### BRIEF
Give back only the lines from the one with "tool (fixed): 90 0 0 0" through the last line of the data, exactly as they appear.
○ ○ ○
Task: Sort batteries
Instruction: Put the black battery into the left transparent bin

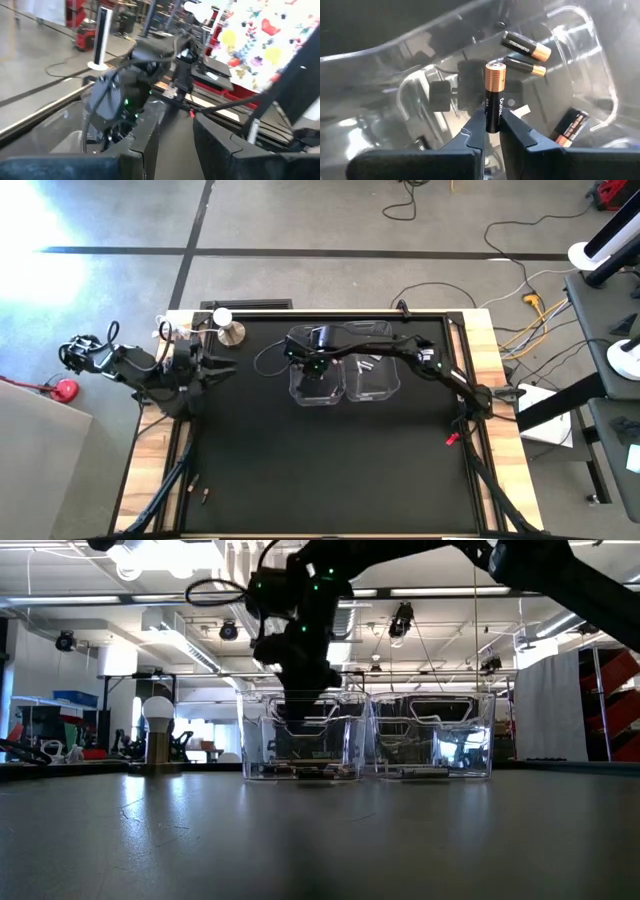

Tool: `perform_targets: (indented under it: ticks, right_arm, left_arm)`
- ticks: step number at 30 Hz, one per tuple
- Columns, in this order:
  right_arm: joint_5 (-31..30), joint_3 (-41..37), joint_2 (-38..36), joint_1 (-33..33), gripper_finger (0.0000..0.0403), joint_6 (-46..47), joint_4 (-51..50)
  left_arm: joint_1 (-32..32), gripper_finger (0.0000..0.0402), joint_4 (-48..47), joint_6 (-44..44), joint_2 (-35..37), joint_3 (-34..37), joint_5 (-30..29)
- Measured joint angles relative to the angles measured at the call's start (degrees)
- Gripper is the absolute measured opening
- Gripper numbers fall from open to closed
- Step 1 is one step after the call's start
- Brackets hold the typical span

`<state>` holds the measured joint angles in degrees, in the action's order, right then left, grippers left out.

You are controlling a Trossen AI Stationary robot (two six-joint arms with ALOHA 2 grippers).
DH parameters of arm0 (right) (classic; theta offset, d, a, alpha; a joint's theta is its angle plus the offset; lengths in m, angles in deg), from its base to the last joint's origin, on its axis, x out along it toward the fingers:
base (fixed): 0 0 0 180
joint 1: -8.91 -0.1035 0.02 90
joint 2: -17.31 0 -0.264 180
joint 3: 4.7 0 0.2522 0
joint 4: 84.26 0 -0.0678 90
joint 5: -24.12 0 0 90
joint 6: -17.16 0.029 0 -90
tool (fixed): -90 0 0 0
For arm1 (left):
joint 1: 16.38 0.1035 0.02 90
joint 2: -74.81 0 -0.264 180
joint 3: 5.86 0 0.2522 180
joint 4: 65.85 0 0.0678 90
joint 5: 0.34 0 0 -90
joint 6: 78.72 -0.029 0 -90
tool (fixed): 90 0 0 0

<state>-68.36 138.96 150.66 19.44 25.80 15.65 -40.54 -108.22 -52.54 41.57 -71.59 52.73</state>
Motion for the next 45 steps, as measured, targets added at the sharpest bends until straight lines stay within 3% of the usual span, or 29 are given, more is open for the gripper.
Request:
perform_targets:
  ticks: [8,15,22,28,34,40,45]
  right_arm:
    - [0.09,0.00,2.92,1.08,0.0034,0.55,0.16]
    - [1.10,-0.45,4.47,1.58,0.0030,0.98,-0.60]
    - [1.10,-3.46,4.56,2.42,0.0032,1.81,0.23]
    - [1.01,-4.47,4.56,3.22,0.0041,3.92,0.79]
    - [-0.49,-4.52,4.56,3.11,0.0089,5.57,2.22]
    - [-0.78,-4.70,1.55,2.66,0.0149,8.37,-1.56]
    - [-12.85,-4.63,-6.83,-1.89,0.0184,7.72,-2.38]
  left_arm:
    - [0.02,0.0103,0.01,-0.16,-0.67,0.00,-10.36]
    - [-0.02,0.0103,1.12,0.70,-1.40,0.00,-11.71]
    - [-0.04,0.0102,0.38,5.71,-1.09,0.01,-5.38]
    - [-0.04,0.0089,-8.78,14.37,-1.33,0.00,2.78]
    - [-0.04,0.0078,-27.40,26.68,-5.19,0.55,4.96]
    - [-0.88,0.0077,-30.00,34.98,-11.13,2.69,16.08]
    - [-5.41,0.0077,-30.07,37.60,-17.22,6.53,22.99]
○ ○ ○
### RESPONSE TO THIS EXERCISE
tool (fixed): 90 0 0 0

<state>-68.36 138.96 150.66 19.44 25.80 15.65 -40.54 -108.22 -52.54 41.57 -71.59 52.73</state>
Motion for the next 45 steps, as measured, targets added at the sharpest bends until straight lines stay within 3% of the usual span, or 29 are given, more is open for the gripper.
Request:
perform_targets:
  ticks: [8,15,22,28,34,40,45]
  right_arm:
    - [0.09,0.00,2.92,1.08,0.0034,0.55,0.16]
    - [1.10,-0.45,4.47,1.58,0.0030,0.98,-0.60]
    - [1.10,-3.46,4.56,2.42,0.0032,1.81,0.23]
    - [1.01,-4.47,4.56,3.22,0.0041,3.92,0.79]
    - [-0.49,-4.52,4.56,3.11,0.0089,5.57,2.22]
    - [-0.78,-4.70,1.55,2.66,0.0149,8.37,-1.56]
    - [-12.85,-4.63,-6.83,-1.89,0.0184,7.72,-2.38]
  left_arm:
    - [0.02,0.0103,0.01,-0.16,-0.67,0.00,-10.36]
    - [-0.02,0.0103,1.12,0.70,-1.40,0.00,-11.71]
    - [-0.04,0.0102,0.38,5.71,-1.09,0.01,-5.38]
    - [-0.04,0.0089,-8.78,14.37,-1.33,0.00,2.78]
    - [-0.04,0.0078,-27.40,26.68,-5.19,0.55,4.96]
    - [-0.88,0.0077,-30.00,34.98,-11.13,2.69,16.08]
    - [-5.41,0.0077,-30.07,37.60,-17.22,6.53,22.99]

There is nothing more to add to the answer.